- [TASK REQUIREMENTS]:
Reproduce each of the entries that follow, exactly.

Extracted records
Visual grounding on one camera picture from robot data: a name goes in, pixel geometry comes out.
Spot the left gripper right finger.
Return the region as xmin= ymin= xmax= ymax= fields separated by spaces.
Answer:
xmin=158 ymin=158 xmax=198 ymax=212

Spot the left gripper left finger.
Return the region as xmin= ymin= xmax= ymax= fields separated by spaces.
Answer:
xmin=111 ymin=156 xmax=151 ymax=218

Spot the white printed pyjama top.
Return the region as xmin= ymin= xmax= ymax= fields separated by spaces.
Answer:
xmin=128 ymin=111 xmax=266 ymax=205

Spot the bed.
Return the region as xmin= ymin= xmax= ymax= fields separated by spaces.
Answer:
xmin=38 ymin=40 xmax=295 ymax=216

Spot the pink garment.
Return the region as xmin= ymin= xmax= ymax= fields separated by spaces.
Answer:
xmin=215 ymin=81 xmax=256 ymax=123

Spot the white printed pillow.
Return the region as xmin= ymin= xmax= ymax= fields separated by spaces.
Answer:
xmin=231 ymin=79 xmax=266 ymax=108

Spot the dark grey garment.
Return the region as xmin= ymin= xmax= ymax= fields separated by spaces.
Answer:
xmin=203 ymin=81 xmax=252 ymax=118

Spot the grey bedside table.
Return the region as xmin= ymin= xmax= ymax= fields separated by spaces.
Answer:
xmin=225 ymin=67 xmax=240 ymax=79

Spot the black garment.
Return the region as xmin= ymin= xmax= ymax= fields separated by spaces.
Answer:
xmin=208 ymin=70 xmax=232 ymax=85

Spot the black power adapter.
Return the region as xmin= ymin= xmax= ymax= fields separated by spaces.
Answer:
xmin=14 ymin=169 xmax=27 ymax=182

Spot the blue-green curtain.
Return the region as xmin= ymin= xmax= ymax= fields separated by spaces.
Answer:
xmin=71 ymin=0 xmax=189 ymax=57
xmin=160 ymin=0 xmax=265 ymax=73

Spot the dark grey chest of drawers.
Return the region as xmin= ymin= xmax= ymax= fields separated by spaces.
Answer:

- [SOLUTION TO THE EXERCISE]:
Visual grounding on one camera picture from robot data: a name goes in, pixel geometry comes out.
Spot the left gripper right finger.
Return the region as xmin= ymin= xmax= ymax= fields separated by spaces.
Answer:
xmin=158 ymin=158 xmax=198 ymax=212

Spot the left gripper left finger.
Return the region as xmin= ymin= xmax= ymax= fields separated by spaces.
Answer:
xmin=111 ymin=156 xmax=151 ymax=218

Spot the white printed pyjama top.
Return the region as xmin= ymin= xmax= ymax= fields separated by spaces.
Answer:
xmin=128 ymin=111 xmax=266 ymax=205

Spot the bed.
Return the region as xmin= ymin= xmax= ymax= fields separated by spaces.
Answer:
xmin=38 ymin=40 xmax=295 ymax=216

Spot the pink garment.
Return the region as xmin= ymin= xmax= ymax= fields separated by spaces.
Answer:
xmin=215 ymin=81 xmax=256 ymax=123

Spot the white printed pillow.
Return the region as xmin= ymin= xmax= ymax= fields separated by spaces.
Answer:
xmin=231 ymin=79 xmax=266 ymax=108

Spot the dark grey garment.
Return the region as xmin= ymin= xmax= ymax= fields separated by spaces.
Answer:
xmin=203 ymin=81 xmax=252 ymax=118

Spot the grey bedside table.
Return the region as xmin= ymin= xmax= ymax= fields separated by spaces.
Answer:
xmin=225 ymin=67 xmax=240 ymax=79

Spot the black garment.
Return the region as xmin= ymin= xmax= ymax= fields separated by spaces.
Answer:
xmin=208 ymin=70 xmax=232 ymax=85

Spot the black power adapter.
Return the region as xmin= ymin= xmax= ymax= fields separated by spaces.
Answer:
xmin=14 ymin=169 xmax=27 ymax=182

Spot the blue-green curtain.
Return the region as xmin= ymin= xmax= ymax= fields separated by spaces.
Answer:
xmin=71 ymin=0 xmax=189 ymax=57
xmin=160 ymin=0 xmax=265 ymax=73

Spot the dark grey chest of drawers.
Return the region as xmin= ymin= xmax= ymax= fields separated by spaces.
Answer:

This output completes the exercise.